▸ What the exercise asks:
Copy task. Retype the whole listing exactly, omitting any picture in it.

Material provided START

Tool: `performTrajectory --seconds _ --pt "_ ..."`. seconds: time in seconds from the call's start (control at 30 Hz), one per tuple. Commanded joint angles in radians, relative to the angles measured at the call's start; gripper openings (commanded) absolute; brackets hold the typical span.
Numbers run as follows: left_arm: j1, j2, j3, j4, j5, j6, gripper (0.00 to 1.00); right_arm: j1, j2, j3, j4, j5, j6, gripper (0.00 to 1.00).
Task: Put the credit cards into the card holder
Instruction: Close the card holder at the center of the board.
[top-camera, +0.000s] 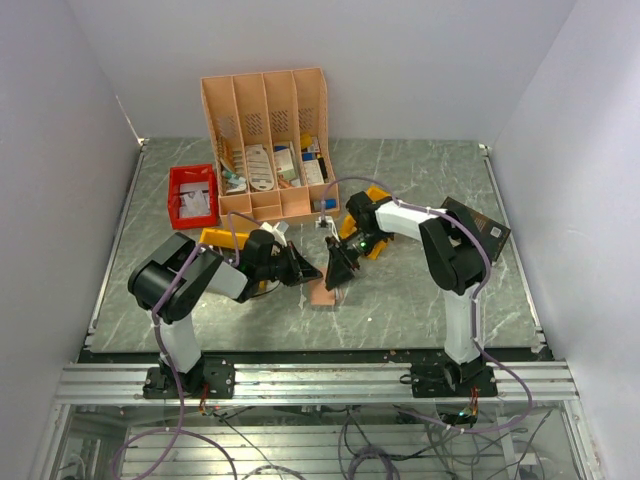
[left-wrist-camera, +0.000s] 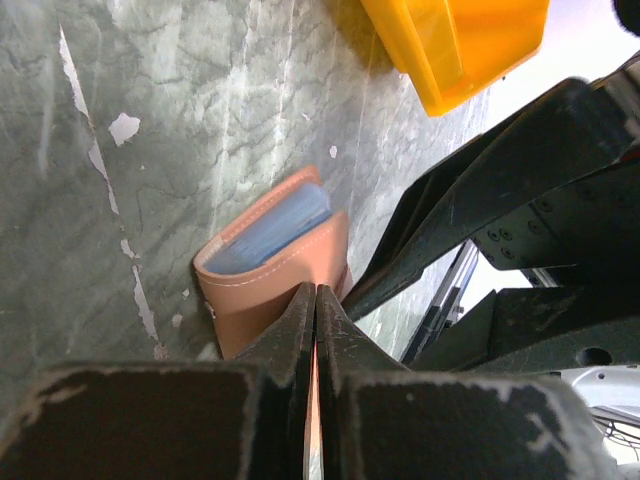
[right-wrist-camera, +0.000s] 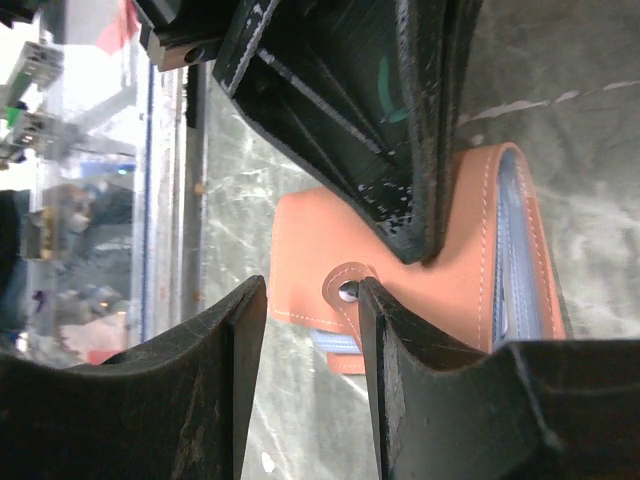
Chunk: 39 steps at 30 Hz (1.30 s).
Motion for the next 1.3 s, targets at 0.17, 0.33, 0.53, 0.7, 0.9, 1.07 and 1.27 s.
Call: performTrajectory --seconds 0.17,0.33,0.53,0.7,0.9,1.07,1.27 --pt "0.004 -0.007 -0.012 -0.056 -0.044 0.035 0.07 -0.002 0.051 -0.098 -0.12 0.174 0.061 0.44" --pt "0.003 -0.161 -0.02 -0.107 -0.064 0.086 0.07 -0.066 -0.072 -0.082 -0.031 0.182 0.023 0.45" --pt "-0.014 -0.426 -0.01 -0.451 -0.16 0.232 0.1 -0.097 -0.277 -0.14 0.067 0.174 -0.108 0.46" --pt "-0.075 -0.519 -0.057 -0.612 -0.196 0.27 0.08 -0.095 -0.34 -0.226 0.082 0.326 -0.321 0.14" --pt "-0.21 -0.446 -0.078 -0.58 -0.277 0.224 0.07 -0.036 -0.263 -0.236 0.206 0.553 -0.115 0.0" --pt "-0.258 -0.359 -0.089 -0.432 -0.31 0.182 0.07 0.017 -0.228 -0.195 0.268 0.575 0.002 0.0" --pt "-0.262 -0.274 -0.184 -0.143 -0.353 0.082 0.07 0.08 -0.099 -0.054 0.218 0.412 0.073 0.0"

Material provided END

▸ Response to this task:
Tool: `performTrajectory --seconds _ --pt "_ ..."`. seconds: time in seconds from the call's start (control at 30 Hz), one per tuple. Commanded joint angles in radians, relative to the angles measured at the call's start; gripper openings (commanded) absolute; brackets hold the typical span.
Numbers run as follows: left_arm: j1, j2, j3, j4, j5, j6, gripper (0.00 to 1.00); right_arm: j1, j2, j3, j4, j5, j6, gripper (0.00 to 1.00).
Task: Put the credit cards into the card holder
Instruction: Close the card holder at the center of the board.
[top-camera, +0.000s] 
[left-wrist-camera, +0.000s] 
[right-wrist-camera, +0.000s] 
Chunk: 39 steps at 30 Hz (1.30 s).
Motion for the next 1.3 s, targets at 0.17, 0.33, 0.53, 0.7, 0.9, 1.07 and 1.27 s.
Call: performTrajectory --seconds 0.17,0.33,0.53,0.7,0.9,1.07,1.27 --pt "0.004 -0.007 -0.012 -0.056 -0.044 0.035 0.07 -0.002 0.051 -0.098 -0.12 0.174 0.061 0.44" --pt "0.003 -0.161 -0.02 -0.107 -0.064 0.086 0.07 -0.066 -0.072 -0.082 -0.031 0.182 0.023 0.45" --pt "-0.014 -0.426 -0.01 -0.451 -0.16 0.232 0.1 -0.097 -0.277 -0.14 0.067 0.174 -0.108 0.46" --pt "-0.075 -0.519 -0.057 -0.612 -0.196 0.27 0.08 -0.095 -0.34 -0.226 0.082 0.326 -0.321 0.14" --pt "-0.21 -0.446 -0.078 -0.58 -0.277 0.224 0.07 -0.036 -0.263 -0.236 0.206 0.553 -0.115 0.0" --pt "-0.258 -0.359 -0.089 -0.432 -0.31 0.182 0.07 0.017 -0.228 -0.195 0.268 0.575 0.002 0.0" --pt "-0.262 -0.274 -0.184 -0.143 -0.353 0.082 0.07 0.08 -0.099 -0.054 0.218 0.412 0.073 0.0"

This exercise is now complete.